Neural Video Fields Editing

Shuzhou Yang,Chong Mou,Jiwen Yu,Yuhan Wang,Xiandong Meng,Jian Zhang
DOI: https://doi.org/10.48550/arXiv.2312.08882
2024-03-09
Abstract:Diffusion models have revolutionized text-driven video editing. However, applying these methods to real-world editing encounters two significant challenges: (1) the rapid increase in GPU memory demand as the number of frames grows, and (2) the inter-frame inconsistency in edited videos. To this end, we propose NVEdit, a novel text-driven video editing framework designed to mitigate memory overhead and improve consistent editing for real-world long videos. Specifically, we construct a neural video field, powered by tri-plane and sparse grid, to enable encoding long videos with hundreds of frames in a memory-efficient manner. Next, we update the video field through off-the-shelf Text-to-Image (T2I) models to impart text-driven editing effects. A progressive optimization strategy is developed to preserve original temporal priors. Importantly, both the neural video field and T2I model are adaptable and replaceable, thus inspiring future research. Experiments demonstrate the ability of our approach to edit hundreds of frames with impressive inter-frame consistency. Our project is available at: <a class="link-external link-https" href="https://nvedit.github.io/" rel="external noopener nofollow">this https URL</a>.
Computer Vision and Pattern Recognition
What problem does this paper attempt to address?

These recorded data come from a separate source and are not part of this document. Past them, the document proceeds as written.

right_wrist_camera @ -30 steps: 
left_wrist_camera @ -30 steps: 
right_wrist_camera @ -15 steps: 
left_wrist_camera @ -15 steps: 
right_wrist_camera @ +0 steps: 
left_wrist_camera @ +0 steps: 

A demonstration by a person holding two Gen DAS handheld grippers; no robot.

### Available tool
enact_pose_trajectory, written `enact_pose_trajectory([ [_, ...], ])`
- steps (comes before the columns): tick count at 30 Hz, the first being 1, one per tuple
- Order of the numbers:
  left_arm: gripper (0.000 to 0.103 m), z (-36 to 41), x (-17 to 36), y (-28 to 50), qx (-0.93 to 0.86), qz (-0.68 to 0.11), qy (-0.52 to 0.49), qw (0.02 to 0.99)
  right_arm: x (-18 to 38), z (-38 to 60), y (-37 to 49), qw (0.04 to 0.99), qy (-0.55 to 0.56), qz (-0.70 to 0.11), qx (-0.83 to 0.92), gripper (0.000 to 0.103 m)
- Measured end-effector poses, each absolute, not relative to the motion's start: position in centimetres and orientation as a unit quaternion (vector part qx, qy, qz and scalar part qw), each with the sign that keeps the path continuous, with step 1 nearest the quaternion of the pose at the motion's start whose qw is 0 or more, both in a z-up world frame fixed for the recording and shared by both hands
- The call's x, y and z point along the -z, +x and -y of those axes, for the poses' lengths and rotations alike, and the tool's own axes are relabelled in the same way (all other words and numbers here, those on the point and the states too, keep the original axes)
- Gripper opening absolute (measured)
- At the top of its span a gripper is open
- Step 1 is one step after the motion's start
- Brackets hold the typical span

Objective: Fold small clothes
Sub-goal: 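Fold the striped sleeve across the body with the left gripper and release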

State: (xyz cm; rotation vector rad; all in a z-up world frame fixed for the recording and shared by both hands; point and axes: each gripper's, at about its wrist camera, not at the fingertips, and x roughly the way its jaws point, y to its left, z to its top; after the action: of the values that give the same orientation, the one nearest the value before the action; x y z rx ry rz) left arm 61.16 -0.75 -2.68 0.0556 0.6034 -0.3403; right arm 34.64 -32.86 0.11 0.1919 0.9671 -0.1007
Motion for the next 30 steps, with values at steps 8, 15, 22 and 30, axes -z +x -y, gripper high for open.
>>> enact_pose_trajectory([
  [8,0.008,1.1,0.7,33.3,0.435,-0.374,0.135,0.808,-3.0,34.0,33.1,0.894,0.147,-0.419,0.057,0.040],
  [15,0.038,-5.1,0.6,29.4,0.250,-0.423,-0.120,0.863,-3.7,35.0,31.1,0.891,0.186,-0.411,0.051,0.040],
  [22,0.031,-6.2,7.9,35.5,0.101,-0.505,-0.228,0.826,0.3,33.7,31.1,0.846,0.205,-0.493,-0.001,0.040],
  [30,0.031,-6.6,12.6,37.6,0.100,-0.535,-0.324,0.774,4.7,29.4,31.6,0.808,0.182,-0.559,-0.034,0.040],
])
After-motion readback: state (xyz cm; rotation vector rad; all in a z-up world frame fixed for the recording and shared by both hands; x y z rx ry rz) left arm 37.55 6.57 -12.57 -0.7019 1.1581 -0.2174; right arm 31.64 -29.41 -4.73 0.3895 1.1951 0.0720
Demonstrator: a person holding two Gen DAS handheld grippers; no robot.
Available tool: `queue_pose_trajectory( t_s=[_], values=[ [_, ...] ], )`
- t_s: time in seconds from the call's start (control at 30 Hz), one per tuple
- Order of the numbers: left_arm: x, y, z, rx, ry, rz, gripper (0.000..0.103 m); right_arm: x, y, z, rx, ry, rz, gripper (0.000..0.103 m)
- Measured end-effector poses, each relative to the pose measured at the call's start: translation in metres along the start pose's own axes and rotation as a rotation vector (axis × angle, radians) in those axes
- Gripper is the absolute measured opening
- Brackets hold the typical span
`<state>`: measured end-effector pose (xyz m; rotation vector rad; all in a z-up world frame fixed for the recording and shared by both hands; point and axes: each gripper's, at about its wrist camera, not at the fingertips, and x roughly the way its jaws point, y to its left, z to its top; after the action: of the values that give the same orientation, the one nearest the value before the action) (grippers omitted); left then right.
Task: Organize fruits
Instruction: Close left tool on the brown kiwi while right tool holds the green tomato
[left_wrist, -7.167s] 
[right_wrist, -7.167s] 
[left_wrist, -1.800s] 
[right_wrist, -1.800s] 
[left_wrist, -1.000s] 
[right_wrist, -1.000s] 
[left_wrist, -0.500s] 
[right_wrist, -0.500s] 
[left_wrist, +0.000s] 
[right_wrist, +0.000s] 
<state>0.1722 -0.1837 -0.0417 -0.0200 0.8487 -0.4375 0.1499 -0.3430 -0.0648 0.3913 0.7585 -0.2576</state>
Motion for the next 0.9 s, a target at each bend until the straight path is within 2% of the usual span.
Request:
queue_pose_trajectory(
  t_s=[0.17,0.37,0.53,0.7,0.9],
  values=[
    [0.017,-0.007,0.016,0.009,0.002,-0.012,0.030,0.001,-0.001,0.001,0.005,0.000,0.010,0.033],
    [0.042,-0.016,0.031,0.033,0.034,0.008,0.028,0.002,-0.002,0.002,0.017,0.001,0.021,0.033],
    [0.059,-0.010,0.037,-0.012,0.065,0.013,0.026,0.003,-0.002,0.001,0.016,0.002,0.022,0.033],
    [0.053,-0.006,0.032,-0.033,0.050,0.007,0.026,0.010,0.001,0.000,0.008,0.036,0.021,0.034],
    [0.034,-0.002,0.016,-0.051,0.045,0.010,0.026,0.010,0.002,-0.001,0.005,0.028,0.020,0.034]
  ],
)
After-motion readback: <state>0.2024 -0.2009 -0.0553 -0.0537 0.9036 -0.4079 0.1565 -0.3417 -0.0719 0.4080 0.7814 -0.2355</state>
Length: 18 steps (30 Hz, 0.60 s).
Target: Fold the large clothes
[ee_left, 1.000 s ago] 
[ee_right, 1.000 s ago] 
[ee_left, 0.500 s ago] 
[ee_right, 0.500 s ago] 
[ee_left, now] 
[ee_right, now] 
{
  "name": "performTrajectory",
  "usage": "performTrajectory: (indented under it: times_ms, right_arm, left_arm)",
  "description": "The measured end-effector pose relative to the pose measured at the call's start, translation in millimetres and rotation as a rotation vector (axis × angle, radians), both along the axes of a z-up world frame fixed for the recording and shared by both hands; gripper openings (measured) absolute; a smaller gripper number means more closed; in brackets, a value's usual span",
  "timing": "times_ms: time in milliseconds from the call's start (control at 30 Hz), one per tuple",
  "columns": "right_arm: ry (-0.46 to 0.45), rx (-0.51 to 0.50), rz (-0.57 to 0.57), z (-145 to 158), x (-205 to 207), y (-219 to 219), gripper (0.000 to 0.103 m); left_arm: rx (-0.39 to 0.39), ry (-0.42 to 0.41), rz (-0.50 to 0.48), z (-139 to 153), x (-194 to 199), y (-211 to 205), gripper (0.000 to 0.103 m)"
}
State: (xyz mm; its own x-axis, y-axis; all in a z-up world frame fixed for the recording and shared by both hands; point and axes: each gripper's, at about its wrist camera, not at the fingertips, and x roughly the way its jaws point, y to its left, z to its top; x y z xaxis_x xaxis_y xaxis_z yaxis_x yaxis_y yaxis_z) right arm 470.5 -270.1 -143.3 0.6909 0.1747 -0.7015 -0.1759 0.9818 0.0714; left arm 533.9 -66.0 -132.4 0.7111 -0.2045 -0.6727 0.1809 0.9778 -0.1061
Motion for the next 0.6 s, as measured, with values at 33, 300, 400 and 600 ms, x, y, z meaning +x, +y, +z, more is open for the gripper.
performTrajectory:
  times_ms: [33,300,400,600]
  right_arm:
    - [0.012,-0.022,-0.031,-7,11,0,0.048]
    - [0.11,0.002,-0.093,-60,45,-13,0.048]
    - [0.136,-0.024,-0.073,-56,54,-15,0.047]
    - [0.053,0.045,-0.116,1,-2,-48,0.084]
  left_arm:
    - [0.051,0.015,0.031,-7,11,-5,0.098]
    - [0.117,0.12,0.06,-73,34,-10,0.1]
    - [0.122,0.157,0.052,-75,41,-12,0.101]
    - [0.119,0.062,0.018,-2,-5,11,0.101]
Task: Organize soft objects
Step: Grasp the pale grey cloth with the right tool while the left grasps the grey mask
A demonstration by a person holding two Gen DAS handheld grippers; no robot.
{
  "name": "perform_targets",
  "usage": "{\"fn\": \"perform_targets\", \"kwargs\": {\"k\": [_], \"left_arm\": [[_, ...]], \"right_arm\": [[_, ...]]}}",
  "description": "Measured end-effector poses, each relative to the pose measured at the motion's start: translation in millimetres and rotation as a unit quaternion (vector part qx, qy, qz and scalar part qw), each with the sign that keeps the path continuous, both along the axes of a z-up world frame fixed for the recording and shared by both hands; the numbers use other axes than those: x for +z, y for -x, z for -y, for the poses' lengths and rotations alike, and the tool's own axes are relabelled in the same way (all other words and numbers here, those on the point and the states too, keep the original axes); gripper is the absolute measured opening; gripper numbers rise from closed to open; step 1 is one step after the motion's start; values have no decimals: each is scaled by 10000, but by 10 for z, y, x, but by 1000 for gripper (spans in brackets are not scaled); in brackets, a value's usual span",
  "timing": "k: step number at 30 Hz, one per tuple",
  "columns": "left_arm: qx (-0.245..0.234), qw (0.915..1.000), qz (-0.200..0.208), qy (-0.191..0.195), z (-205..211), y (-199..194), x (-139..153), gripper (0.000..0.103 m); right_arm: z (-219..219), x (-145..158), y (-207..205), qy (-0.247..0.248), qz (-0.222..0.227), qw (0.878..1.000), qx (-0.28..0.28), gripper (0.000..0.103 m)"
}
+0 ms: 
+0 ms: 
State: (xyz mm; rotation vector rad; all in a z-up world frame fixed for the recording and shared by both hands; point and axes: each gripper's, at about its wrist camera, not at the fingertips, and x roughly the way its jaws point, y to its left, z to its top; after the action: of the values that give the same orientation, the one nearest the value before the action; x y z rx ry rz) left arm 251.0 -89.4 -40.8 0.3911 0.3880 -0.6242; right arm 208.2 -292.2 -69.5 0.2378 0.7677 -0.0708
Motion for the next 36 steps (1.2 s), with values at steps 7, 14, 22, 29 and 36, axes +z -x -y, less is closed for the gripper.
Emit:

The problems that this paper attempts to solve are the two major challenges encountered by existing text - driven video editing methods when dealing with long videos: 1. **Rapid Increase in GPU Memory Requirements**: As the number of video frames increases, the demand for GPU memory also rises rapidly, which limits the length of the video that can be edited. 2. **Inter - frame Inconsistency**: There are inconsistent problems among different frames in the edited video, such as object deformation and texture changes, etc. This is because the existing text - to - image (T2I) models lack prior knowledge in time. To solve these problems, the paper proposes a new framework named NVEdit. This framework efficiently encodes long videos by constructing a Neural Video Field (NVF) and performs text - driven editing through off - the - shelf T2I models, thereby reducing memory overhead and improving editing consistency. Specifically, NVEdit achieves these goals through the following steps: - **Video Fitting Stage**: Construct a neural video field, using tri - plane encoding and multi - layer perceptron decoding to efficiently model the time and content priors of a given video. Due to its high - efficiency encoding, even a video with hundreds of frames can be compactly represented as a signal field. - **Field Editing Stage**: Update the trained NVF through the T2I model to endow it with text - driven editing effects. In each iteration, the NVF renders a frame and then uses the T2I model to edit it according to the provided text. These edited frames are used as pseudo Ground Truths (GTs) to optimize the parameters of the NVF. Since the NVF was initially trained on the original video, it still retains strong time priors after optimization while showing the desired editing effects. In addition, NVEdit also introduces an auxiliary mask to enhance local editing capabilities, ensuring the accuracy of the editing area without affecting the unedited area. This strategy not only improves the editing quality but also shows the adaptability and improvement potential of the T2I model in NVEdit.